I mentioned that these sequences of Oja Kodar and Bob Random having sex in different places was significant. They are significant in they are the most distracting part of the entire movie and they do nothing for the plot. They also hold the film back from likely ever getting wide acclaim or acceptance. That might be just what Welles wanted though. What is interesting about The Other Side of the Wind, is that it is a story of a director trying to make a comeback with an experimental film to match the current era. This director, Hannaford, is trying to earn funding to finish his film on the celebration of his 70th birthday. Welles has insisted that it isn’t an autobiography, but it is hard to see as anything else.
The birthday party is the vital piece in all of this and the mixed media portion of the film makes a lot more sense this way. The documentary part of the film, the party, is pieced together from the various stills and footage taken from the photographers at the event. It is a statement on the overabundance of filming our every moment that is relevant even some 40 years later.
Hannaford has invited countless journalists to film his birthday party. His hope is that it will drum up excitement for his film. There are cameras everywhere in his mansion, capturing small moments like conversations between Hannaford and his protégé Brooks Otterlake (Bogdanovich). Then the cameras are also in the rooms where Hannaford is trying to strike up a deal for financing where the financier has something unseemly to say so he asks to turn off the cameras. Hannaford assures him they off, lying to the man, and getting his admission on film. This is a common plot occurrence in 2018, but it says something that Welles was trying to capture the excessive way we promote our lives.

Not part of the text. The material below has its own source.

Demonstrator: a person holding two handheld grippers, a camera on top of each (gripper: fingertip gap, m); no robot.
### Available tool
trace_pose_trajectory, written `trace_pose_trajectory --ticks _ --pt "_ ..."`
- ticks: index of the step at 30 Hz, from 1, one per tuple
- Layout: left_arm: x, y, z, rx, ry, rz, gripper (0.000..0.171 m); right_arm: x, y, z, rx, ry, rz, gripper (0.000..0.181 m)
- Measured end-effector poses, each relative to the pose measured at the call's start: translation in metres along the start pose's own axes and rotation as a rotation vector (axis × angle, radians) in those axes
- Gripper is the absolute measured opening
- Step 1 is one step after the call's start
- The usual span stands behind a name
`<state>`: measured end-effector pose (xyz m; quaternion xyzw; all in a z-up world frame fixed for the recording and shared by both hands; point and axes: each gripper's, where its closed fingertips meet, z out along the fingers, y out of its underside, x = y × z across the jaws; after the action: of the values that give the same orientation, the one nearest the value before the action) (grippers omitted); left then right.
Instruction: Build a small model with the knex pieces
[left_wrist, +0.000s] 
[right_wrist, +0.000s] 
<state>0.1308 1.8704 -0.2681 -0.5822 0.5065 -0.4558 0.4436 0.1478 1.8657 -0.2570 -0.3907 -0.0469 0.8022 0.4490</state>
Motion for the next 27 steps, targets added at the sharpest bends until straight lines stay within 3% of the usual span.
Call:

As a motion picture and taken on those merits, a lot of The Other Side of the Wind is tedious and pornographic. The mixture of formats and quick cuts demands attention in a world that doesn’t exist as it did back then. But you also have to take in consideration the countless hours that went into bringing this picture to Netflix. Every motion picture is a project of epic proportions, but this one feels different. One interesting idea from the documentary that was made concurrently with the release The Other Side of the Wind, They’ll Love Me When I’m Dead, is that perhaps the making of the movie was the movie all along.
Watching The Other Side of the Wind is an experience I’m glad to have done. What each individual will get out of this film will be widely different. It is a special treat to see these long-lost performances and a film that meant so much, to so many people, completed.